I would like to convert operon names to gene names (and the reverse). I think this should be possible with a regex, but I'm not fluent enough with regexes to crack it up.

Conventionally, operons are named like this:

genes           operon_name  strand
oneA,oneB,oneC  oneABC       +
oneA,oneB,oneC  oneCBA       -
oneA,oneB,twoD  oneAB-twoD   +

Occasionally operons can also come out as "oneA-oneB-oneC" or "someID-someotherID".

Any tip on how to get this to work, preferably in R? It doesn't have to work in all cases, but it'd help a lot if it allowed me to reduce the amount of manual intervention.

Thanks a lot.

regex r gene operon • 1.0k views

ADD COMMENT • link updated 3.9 years ago by Dunois ★ 2.9k • written 3.9 years ago by rioualen ▴ 750

score 1 · Accepted Answer · 2021-08-26

This isn't a regex problem at all, but here's a solution in R.

library(stringr)
library(magrittr)
library(tidyr)
library(dplyr)


#Toy data.
df <- data.frame(genes = c("oneA,oneB,oneC", "oneA-oneB-oneC", "oneA,oneB,twoD", "someID1-someID2-someotherID", 
                           "someID-someotherID"), 
                 strand = c("+", "-", "+", "-", "+"))



#Assigning a grouping identifier to each set of genes that constitute an operon.
#Also separating the genes into their own respective rows.
df %<>%
  mutate(grp = row_number()) %>%
  separate_rows(genes, sep = "[,\\-]")

#Extracting the operon component (e.g., "one") and gene component (e.g., "A") 
#identifiers into separate columns.
df %<>%
  mutate(op1 = str_extract(genes, "^[a-z]+"),
         op2 = str_extract(genes, "[A-Z0-9]+$"))

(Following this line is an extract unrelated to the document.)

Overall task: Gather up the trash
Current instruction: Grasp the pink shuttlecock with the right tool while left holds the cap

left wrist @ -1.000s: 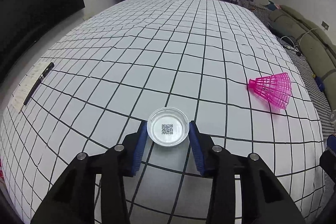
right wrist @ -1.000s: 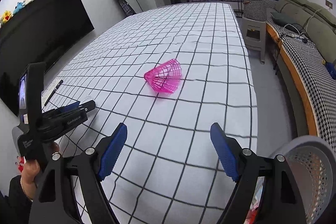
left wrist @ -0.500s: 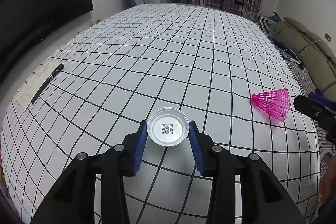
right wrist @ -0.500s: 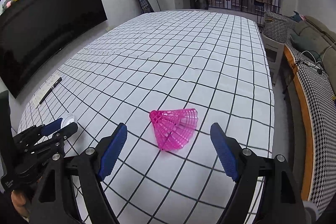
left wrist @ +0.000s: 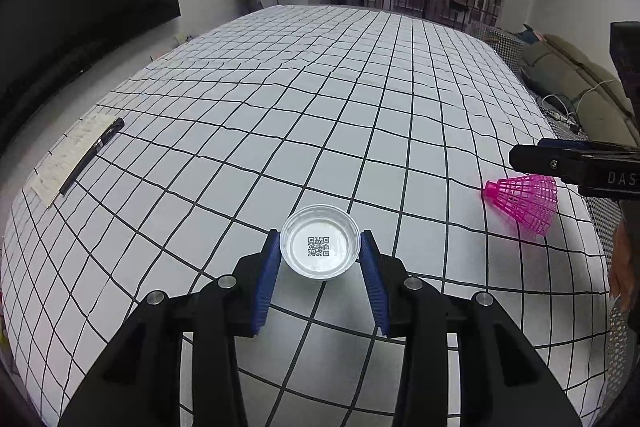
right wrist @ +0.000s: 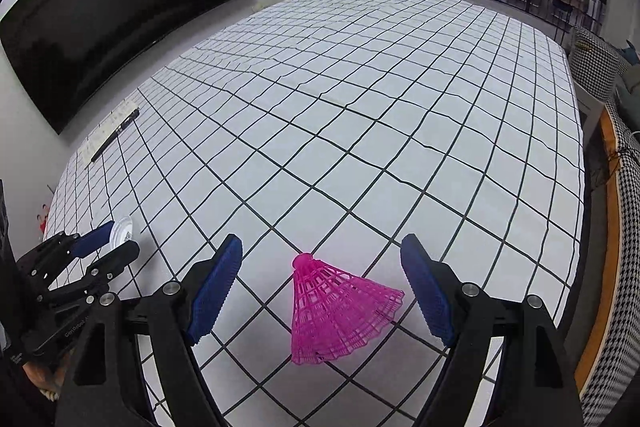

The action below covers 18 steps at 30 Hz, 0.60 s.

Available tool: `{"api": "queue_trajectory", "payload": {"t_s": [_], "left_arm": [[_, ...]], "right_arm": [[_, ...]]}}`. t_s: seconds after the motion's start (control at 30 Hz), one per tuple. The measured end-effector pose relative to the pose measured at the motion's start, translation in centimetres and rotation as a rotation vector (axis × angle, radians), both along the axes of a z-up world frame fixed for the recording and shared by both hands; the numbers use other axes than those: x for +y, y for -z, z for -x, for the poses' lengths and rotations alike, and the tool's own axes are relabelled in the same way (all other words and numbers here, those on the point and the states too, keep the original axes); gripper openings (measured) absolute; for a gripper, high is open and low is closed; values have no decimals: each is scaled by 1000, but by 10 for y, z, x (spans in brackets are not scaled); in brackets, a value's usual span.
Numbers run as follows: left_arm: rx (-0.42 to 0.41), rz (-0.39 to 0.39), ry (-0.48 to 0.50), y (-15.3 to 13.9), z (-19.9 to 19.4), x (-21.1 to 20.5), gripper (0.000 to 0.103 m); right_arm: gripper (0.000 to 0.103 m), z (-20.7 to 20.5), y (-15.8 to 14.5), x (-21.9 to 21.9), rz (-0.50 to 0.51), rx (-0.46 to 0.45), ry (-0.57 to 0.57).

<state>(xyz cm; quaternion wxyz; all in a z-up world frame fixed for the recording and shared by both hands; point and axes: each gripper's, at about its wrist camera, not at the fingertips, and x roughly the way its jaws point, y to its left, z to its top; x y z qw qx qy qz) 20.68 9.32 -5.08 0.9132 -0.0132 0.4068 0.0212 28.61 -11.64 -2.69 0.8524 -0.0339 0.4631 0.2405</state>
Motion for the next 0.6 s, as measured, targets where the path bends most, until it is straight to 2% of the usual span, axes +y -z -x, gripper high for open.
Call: {"api": "queue_trajectory", "payload": {"t_s": [0.23, 0.4, 0.6], "left_arm": [[3, -2, -2, 2, -1, 1, 39], [5, 0, 1, 2, -1, 1, 39], [2, 1, -2, 2, -1, 1, 39]], "right_arm": [[78, -12, 21, 10, 56, 131, -92], [78, 4, 25, 15, 87, 127, -104], [78, 16, 32, 25, 129, 104, -46]]}}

#Grouping by grp and ollapsing the genes together for later use.
df %<>%
  group_by(grp) %>%
  mutate(genes = paste0(genes, collapse = ",")) %>%
  ungroup()

#Grouping by the operon grouping and operon component to collapse the gene components
#into a single row each.
#Prior to collapsing, orienting the gene components correctly based on strand
#orientation.
#Then retaining only unique operon components (since the gene components are
#now duplicated across rows.)
df %<>%
  group_by(grp, op1) %>%
  mutate(op2 = ifelse(strand == "+", op2, sort(op2, decreasing = TRUE))) %>%
  mutate(op2 = paste0(op2, collapse = "")) %>%
  distinct(op1, .keep_all = TRUE) %>%
  ungroup()

#Putting the operon and gene components back together and collapsing
#the operon components by grp, and removing duplicates + columns.
df %<>%
  mutate(op = paste0(op1, op2)) %>%
  group_by(grp) %>%
  mutate(op = paste0(op, collapse = "-")) %>%
  distinct(op, .keep_all = TRUE) %>%
  ungroup() %>%
  select(-c(grp, op1, op2))

#Final result.
df

# # A tibble: 5 × 3
#   genes                       strand op                    
#   <chr>                       <chr>  <chr>                 
# 1 oneA,oneB,oneC              +      oneABC                
# 2 oneA,oneB,oneC              -      oneCBA                
# 3 oneA,oneB,twoD              +      oneAB-twoD            
# 4 someID1,someID2,someotherID -      someID2ID1-someotherID
# 5 someID,someotherID          +      someID-someotherID

Look at the comments in the code for explanations. I consider the solution incomplete.

Occasionally operons can also come out as "oneA-oneB-oneC" or "someID-someotherID".

Doesn't help, because you haven't given us any idea of how those are supposed to be treated.